Reading Online Novel

Before We Met(47)



On the ninth floor Hannah stepped out at the same time as the man in greens, who quickly disappeared through a pair of double doors to the right of the small lobby. The newness of the place was evident everywhere. The windows shone; the paintwork was scuff-free. A little way down the corridor a woman operating a huge industrial floor-polisher was taking care not to hit the skirting as she manoeuvred it from side to side.

Hannah paused for just a second then followed the arrow that directed her through the double doors and down a broad corridor. She would ask. There was bound to be some sort of desk or reception area and she would ask if Hermione Alleyn was working today. If she wasn’t – and really, she already knew she wasn’t – then it would be confirmed.

The wards, it seemed, all branched off this central trunk of a corridor, one set of double doors after another marked by signs at ceiling height that eliminated the need for people to stop and look at the names on the walls and thus clutter up the thoroughfare. She could see the sign for the renal ward at the far end of the corridor and kept going, passing a pair of hospital porters wheeling the bed of a tiny elderly woman with an oxygen tank resting on the expanse of undisturbed sheets at her feet. The further she went, the fewer the footsteps behind her as people peeled off into the other wards.

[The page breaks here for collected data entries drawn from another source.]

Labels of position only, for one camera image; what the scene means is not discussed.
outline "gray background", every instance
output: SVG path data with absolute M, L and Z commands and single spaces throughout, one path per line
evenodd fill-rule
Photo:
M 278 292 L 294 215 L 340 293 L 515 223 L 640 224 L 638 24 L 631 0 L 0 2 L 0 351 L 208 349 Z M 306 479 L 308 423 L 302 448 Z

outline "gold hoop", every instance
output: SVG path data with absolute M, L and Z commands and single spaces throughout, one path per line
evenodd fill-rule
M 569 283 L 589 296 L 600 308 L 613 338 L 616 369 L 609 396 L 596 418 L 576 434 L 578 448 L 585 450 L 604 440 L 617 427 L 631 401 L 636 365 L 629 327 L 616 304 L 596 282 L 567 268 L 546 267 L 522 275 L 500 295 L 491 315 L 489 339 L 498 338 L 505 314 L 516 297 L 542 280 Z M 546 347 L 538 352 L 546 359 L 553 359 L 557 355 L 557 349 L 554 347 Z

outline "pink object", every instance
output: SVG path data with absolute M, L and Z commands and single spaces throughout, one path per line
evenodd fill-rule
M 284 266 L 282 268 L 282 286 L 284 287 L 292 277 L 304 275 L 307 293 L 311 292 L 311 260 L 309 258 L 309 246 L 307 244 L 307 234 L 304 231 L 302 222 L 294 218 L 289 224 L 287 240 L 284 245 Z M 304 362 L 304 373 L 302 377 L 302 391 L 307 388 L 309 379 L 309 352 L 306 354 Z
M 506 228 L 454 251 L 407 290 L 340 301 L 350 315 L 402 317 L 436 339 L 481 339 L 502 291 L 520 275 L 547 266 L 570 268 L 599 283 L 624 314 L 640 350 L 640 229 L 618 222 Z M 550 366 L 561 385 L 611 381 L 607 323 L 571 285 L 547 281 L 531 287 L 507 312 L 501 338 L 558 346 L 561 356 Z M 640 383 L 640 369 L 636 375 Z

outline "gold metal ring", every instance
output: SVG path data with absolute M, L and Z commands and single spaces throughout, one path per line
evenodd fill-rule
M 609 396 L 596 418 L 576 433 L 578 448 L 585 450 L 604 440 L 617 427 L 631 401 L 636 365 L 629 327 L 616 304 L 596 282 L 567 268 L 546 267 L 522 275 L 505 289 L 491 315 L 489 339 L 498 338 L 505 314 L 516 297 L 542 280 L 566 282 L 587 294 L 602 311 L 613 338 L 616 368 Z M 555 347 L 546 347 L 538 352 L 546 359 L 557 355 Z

When she reached Renal, Hannah stopped. Through the glass panel in the left-hand door she could see a little way into the ward: first what looked like a storage bay occupied by a couple of wheelchairs and an unmade bed with a plastic mattress, and beyond that the nurses’ station. Behind the desk was a nurse in a short-sleeved tunic and a younger man, perhaps thirty or so, in a dark shirt. Through the other panel, the opposite side of the ward was visible: a line of single doors, private rooms or offices, she guessed, and an orderly with a cleaning cart. There was no one who looked like the woman online.

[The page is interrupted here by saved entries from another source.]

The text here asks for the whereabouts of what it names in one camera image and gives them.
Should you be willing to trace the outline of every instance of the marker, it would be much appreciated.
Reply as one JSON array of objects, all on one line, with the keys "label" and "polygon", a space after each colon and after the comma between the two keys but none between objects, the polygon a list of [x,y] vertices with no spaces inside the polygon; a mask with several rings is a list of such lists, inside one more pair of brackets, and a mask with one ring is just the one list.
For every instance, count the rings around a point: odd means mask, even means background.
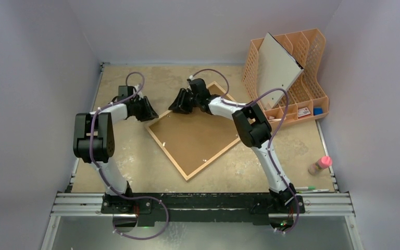
[{"label": "marker", "polygon": [[315,189],[309,191],[298,191],[299,194],[308,194],[308,193],[322,193],[322,192],[329,192],[328,189]]},{"label": "marker", "polygon": [[295,190],[297,191],[307,191],[307,190],[314,190],[315,186],[300,186],[300,187],[296,187]]}]

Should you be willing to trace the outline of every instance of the green pen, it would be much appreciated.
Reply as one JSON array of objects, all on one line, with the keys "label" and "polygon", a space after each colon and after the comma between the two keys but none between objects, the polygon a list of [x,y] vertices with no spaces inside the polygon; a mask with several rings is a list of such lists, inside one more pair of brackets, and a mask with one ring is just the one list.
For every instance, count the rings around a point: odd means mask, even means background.
[{"label": "green pen", "polygon": [[310,190],[314,190],[315,186],[300,186],[300,187],[296,187],[295,190],[297,191],[310,191]]}]

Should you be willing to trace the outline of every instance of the small box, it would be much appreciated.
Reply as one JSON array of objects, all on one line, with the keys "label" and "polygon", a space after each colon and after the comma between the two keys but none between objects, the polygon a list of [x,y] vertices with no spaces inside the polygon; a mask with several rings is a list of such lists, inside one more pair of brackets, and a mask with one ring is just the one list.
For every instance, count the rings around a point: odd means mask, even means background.
[{"label": "small box", "polygon": [[310,112],[310,110],[307,107],[300,108],[298,110],[298,118],[305,117],[305,116],[310,116],[311,114],[312,113]]}]

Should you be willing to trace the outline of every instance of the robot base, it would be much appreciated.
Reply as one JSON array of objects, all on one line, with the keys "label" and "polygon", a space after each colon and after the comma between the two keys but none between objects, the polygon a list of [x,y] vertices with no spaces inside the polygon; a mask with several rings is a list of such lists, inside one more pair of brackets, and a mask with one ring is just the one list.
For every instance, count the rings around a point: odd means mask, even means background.
[{"label": "robot base", "polygon": [[[288,205],[279,207],[270,193],[134,193],[134,196],[152,196],[161,200],[169,210],[171,222],[251,222],[256,226],[271,225],[286,229],[293,223],[288,217],[291,207],[294,213],[296,210],[294,199]],[[300,195],[297,198],[299,211],[304,213],[303,198]],[[166,220],[163,207],[151,199],[127,201],[118,196],[105,195],[101,212],[139,214],[138,227],[153,227],[156,221]],[[269,214],[284,214],[284,217],[269,218]],[[122,223],[119,220],[116,224],[131,227],[135,222]]]}]

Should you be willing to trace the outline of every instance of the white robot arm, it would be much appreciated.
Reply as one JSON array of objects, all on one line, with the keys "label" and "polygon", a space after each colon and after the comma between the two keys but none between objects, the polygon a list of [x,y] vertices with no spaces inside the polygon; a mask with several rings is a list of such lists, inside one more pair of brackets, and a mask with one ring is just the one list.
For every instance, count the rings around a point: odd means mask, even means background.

The man came out from behind the desk and Hannah stepped away from the glass. Anyone who saw her peering in like this would think she was one of those oddballs who got their kicks hanging round hospitals and doctors. For a moment she saw herself as if from the outside: what would the person she’d been on Saturday morning, only three days ago, think of this one, standing with her nose literally pressed against the glass for a view into the world of the woman who was sleeping with her husband? She experienced a burst of self-loathing so intense it was almost a taste in her mouth, and turned to go. Just as she did, however, a woman whose clipped approaching footsteps she’d been vaguely aware of came to a stop just behind her.

‘Excuse me. Sorry.’ She reached past to the disinfectant gel dispenser then pressed the entry button. When she was buzzed in, Hannah took some gel and followed her.

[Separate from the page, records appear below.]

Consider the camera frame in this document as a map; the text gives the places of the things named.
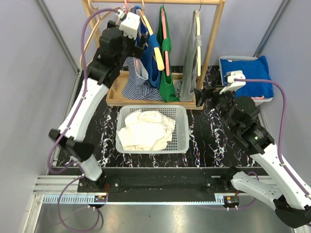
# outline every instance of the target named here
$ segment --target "laundry basket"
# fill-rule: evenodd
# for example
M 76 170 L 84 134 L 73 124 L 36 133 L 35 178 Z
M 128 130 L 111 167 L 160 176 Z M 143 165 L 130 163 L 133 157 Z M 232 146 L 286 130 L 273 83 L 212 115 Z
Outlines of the laundry basket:
M 219 58 L 219 68 L 220 68 L 220 76 L 222 79 L 222 85 L 224 85 L 224 79 L 225 79 L 225 75 L 223 74 L 223 69 L 222 69 L 222 63 L 220 62 L 220 60 L 231 60 L 231 61 L 254 61 L 256 59 L 258 59 L 257 57 L 248 57 L 248 56 L 233 56 L 233 55 L 229 55 L 229 56 L 221 56 Z M 257 100 L 257 99 L 253 99 L 253 101 L 255 102 L 255 105 L 258 106 L 260 104 L 262 104 L 263 102 L 270 102 L 272 100 L 272 98 L 264 98 L 261 100 Z
M 184 153 L 189 148 L 189 126 L 188 116 L 186 109 L 180 105 L 128 105 L 120 109 L 119 118 L 117 123 L 117 131 L 125 127 L 125 118 L 130 113 L 141 110 L 145 111 L 159 111 L 163 115 L 176 121 L 175 129 L 173 132 L 173 139 L 168 142 L 165 150 L 124 150 L 118 134 L 116 134 L 116 149 L 120 153 L 130 154 L 168 154 L 168 153 Z

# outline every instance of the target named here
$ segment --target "black marble table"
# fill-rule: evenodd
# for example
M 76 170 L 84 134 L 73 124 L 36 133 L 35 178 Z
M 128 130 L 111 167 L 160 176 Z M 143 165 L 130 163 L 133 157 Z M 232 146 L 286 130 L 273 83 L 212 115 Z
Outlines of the black marble table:
M 182 67 L 172 67 L 182 72 Z M 204 85 L 221 84 L 219 66 L 209 66 Z M 116 148 L 116 128 L 121 107 L 109 107 L 105 98 L 99 104 L 88 126 L 85 141 L 95 146 L 94 155 L 102 167 L 228 167 L 258 166 L 230 139 L 208 101 L 202 111 L 187 110 L 190 130 L 189 149 L 178 154 L 123 154 Z M 61 150 L 56 166 L 70 160 Z

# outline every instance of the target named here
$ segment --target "clothes rack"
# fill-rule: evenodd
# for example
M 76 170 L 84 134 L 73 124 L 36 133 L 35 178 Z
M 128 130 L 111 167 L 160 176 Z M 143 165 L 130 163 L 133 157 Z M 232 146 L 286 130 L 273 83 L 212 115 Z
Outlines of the clothes rack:
M 82 0 L 82 4 L 84 10 L 86 12 L 86 16 L 89 17 L 94 12 L 98 11 L 98 8 L 94 7 L 93 3 L 107 3 L 107 2 L 116 2 L 116 3 L 124 3 L 124 0 Z M 127 0 L 128 3 L 141 3 L 141 0 Z M 145 0 L 145 3 L 157 3 L 162 4 L 163 0 Z M 214 14 L 214 19 L 212 23 L 212 27 L 209 34 L 209 39 L 207 43 L 207 49 L 204 57 L 204 61 L 202 63 L 201 76 L 199 76 L 196 80 L 197 88 L 203 88 L 205 74 L 207 72 L 208 63 L 212 54 L 212 50 L 214 47 L 216 34 L 218 31 L 220 19 L 222 16 L 222 12 L 224 9 L 225 0 L 165 0 L 165 4 L 191 4 L 191 5 L 216 5 L 216 11 Z M 97 22 L 101 20 L 99 17 L 93 18 L 89 26 L 93 30 Z M 97 47 L 99 47 L 99 37 L 101 36 L 101 32 L 99 28 L 95 29 L 94 39 Z M 182 79 L 182 73 L 173 73 L 173 80 Z M 125 106 L 125 105 L 136 105 L 136 104 L 178 104 L 184 106 L 186 109 L 203 109 L 203 107 L 195 106 L 195 99 L 192 102 L 167 102 L 163 101 L 151 101 L 151 100 L 128 100 L 122 95 L 122 90 L 124 89 L 128 79 L 128 71 L 122 71 L 120 76 L 114 81 L 112 88 L 107 93 L 106 102 L 109 106 Z

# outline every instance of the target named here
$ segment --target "white cloth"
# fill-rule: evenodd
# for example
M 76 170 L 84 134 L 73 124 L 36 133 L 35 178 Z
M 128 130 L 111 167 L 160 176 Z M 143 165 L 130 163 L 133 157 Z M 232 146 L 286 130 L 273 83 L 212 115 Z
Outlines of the white cloth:
M 159 111 L 137 110 L 125 118 L 117 132 L 124 150 L 164 150 L 172 140 L 175 120 Z

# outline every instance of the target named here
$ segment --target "concrete floor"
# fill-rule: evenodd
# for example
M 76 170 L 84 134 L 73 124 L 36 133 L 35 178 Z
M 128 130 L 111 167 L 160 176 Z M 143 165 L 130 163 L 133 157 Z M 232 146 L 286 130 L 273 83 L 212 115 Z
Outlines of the concrete floor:
M 251 201 L 242 197 L 241 206 Z M 61 205 L 66 218 L 82 205 Z M 109 205 L 100 209 L 104 216 L 92 232 L 101 233 L 292 233 L 274 211 L 260 201 L 239 211 L 216 211 L 188 205 Z M 91 227 L 95 212 L 85 209 L 72 215 L 66 223 L 79 230 Z M 43 204 L 36 233 L 67 233 L 59 223 L 56 204 Z

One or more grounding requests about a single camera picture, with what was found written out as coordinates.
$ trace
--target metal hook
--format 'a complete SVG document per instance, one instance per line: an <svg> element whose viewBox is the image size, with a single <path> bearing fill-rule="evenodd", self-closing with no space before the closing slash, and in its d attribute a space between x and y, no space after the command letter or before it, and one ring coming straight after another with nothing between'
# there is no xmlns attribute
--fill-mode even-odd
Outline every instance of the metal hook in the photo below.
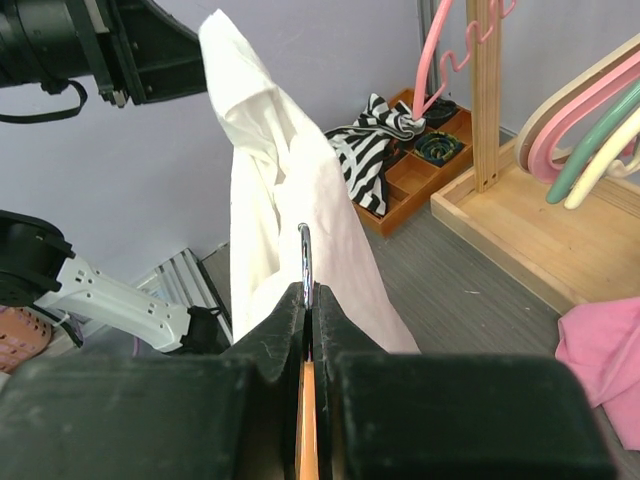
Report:
<svg viewBox="0 0 640 480"><path fill-rule="evenodd" d="M313 269L311 261L311 233L309 225L298 225L302 246L302 286L304 288L304 308L308 312L313 307Z"/></svg>

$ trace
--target wooden post
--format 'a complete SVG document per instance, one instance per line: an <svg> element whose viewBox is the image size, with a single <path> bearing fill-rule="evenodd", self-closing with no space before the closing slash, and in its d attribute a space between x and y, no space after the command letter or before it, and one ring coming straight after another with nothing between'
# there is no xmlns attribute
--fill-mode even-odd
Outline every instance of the wooden post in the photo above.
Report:
<svg viewBox="0 0 640 480"><path fill-rule="evenodd" d="M467 0L467 23L477 20L482 34L491 22L490 0ZM473 39L471 56L471 121L476 191L484 192L498 181L500 147L500 54L502 20L496 3L494 32L482 45Z"/></svg>

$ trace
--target white cloth
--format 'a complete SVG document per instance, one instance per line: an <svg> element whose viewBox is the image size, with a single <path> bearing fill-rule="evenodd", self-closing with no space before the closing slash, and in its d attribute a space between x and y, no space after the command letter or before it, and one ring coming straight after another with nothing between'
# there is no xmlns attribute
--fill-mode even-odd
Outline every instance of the white cloth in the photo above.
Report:
<svg viewBox="0 0 640 480"><path fill-rule="evenodd" d="M311 232L314 280L382 348L417 352L389 302L340 163L320 129L269 76L220 10L199 32L211 103L234 145L231 310L234 341L302 278L298 224Z"/></svg>

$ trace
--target striped cloth
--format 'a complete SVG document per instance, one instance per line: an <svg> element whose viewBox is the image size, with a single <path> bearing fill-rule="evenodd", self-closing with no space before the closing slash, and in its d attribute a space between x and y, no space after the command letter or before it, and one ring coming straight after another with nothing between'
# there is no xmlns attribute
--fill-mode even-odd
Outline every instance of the striped cloth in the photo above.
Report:
<svg viewBox="0 0 640 480"><path fill-rule="evenodd" d="M389 108L382 97L373 93L353 125L325 132L338 154L349 198L375 215L387 213L384 149L392 138L411 140L425 126L424 118L413 120L411 109L404 102Z"/></svg>

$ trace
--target gray floor
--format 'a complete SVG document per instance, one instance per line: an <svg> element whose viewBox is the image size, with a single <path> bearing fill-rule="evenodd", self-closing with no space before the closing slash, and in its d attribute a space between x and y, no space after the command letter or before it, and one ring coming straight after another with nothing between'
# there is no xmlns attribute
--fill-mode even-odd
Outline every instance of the gray floor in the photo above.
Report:
<svg viewBox="0 0 640 480"><path fill-rule="evenodd" d="M558 314L432 215L428 207L391 238L367 231L396 307L423 352L552 356ZM229 248L205 260L230 307ZM627 452L602 409L596 415L621 479L640 479L640 454Z"/></svg>

The woman went straight to the nurses’ station. Hannah hung back until she’d been directed to a patient in one of the individual rooms then approached the desk herself. The nurse behind it, a woman in her fifties with grey-blonde hair pinned into a nub of a ponytail, looked at her over a pair of gold-rimmed half-moon spectacles.

‘Can I help you?’ she asked, in a brisk voice.

‘It’s just a question, actually. I wondered if Hermione Alleyn was in today?’

‘Ms Alleyn?’ On the desk behind her the telephone started ringing. The nurse looked at it then at a colleague, who pulled a quick apologetic expression over the shoulder of the visitor she’d been collared by. The nurse looked back at Hannah. ‘May I ask why you want to know?’

‘I . . .’ For a moment her mind emptied. The nurse raised an eyebrow. ‘I’m from the florist,’ said Hannah. ‘I’ve got a delivery for her downstairs but, well, it’s big and I wanted to make sure I was in the right place and she was actually here before . . .’

The telephone stopped ringing but started again almost immediately. The nurse gave it another harried glance. ‘Fine, yes. She’s in today but she’s in theatre at the moment. The list isn’t long so I should think they’ll be done shortly. If you bring the flowers up, we can keep them behind the desk here.’

‘Great, thanks.’ Hannah nodded and made her way to the door again. She tugged at the handle three or four times before seeing the release pad on the wall at wheelchair height. Back outside in the corridor, she walked until she was out of view from the glass panels.

Her mind was racing. What was going on? Hermione Alleyn was here. She was here and working in the operating theatre, which meant that wherever Mark actually was – New York, Rome, Ulan Bator – she wasn’t with him. Unless, Hannah thought, this was the wrong woman after all. She remembered the Cambridge connection, though, the fact that they would have been at St Botolph’s at the same time – what was the likelihood Mark would know two Hermione Alleyns? No, it had to be her, this one. So what did that mean? That he was in London somewhere, holed up at her house and waiting for her to come home? No: not his style. And anyway, if he were in London, he’d be at the office, wouldn’t he? There was no way he’d be here and not go to work, especially with a buy-out imminent.